Con il nuovo regolamento della Formula 1, l’aspetto tecnico è diventato di gran lunga più complicato. Tra divisione del motore, rapporto di compressione, aerodinamica attiva e ricarica della batteria, sembra che serva una laurea in ingegneria per capire le gare. Una recondita paura delle vecchie generazioni o dei puristi è che i computer, la tecnica e le simulazioni sostituiranno i piloti, che faranno sempre meno la differenza.

Per calmare gli animi, basta sapere che persino gli addetti ai lavori respingono questa utopia. Zak Brown, parlando di come vede la Formula 1 del futuro, ha sottolineato l’importanza del fattore umano in un mondo sempre più gestito dalla tecnologia. “Non puoi sostituire il pilota. Ci sono sperimentazioni di monoposto a guida autonoma, ma nessuno si spingerà più di così. Di sicuro, con l’arrivo dell’intelligenza artificiale, le squadre saranno molto diverse, ma spero ancora che in pista ci saranno le faide tra gladiatori”.

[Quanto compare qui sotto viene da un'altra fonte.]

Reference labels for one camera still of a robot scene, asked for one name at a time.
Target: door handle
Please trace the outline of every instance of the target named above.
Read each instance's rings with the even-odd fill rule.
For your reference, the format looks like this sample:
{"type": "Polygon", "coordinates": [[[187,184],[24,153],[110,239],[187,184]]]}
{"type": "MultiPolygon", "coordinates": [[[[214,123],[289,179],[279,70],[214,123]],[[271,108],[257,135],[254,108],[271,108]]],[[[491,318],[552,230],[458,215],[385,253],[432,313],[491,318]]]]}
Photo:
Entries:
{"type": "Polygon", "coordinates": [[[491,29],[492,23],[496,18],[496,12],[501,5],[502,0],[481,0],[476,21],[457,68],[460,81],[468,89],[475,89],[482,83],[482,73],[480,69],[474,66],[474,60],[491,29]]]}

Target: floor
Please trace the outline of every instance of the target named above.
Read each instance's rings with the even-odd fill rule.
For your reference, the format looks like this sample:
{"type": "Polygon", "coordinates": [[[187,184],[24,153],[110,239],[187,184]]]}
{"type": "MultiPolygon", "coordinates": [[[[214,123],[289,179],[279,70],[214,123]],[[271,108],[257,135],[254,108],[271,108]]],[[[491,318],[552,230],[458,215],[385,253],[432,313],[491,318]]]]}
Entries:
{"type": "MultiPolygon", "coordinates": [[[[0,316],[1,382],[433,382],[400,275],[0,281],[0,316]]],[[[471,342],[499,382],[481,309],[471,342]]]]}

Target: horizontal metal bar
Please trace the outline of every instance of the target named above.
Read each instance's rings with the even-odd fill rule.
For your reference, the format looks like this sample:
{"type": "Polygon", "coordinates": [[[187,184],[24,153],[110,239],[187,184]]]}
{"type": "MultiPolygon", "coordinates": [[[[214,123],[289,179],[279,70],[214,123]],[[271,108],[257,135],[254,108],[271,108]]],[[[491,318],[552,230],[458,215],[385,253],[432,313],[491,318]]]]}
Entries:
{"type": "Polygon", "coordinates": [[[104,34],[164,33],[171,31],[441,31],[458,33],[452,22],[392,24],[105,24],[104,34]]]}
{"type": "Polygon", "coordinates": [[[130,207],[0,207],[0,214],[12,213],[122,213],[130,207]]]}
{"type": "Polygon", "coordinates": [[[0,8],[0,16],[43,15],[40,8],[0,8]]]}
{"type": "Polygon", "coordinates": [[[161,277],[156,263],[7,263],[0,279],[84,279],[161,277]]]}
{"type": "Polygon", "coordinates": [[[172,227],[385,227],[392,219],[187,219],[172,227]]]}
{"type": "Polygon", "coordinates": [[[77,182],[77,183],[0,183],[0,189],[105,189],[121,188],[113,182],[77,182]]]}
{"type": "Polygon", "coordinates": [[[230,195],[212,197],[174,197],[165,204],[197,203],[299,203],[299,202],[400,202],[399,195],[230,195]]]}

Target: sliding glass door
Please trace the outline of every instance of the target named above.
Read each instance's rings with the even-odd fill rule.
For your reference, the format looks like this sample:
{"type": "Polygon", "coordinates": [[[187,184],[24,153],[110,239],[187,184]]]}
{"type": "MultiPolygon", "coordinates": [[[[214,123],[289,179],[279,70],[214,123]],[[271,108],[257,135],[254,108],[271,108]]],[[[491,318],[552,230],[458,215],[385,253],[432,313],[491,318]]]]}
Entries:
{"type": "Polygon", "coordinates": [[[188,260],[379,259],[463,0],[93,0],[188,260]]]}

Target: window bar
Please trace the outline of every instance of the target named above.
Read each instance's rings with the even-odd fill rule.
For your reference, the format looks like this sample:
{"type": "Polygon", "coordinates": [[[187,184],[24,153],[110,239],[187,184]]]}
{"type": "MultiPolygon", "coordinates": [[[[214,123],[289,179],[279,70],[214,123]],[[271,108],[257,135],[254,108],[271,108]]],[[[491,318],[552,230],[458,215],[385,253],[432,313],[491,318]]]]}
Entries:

Il terrore di una supremazia dei computer non è una novità nell’ambiente: già mezzo secolo fa Niki Lauda diceva che “si poteva mettere una scimmia ammaestrata nell’abitacolo e avrebbe guidato”, ma la storia ci ha lasciato avventure di piloti che fanno ancora emozionare. Per Zak Brown, però, l’evoluzione principale sarà in un ambiente ancora sottovalutato. “Il cambiamento più grande sarà negli e-sport. Il desiderio è realizzare delle gare real-time per lottare con i piloti veri durante un Gran Premio. La gente da casa potrà lottare con il fantasma di Lando in diretta, e l’engagement sarà incredibile”.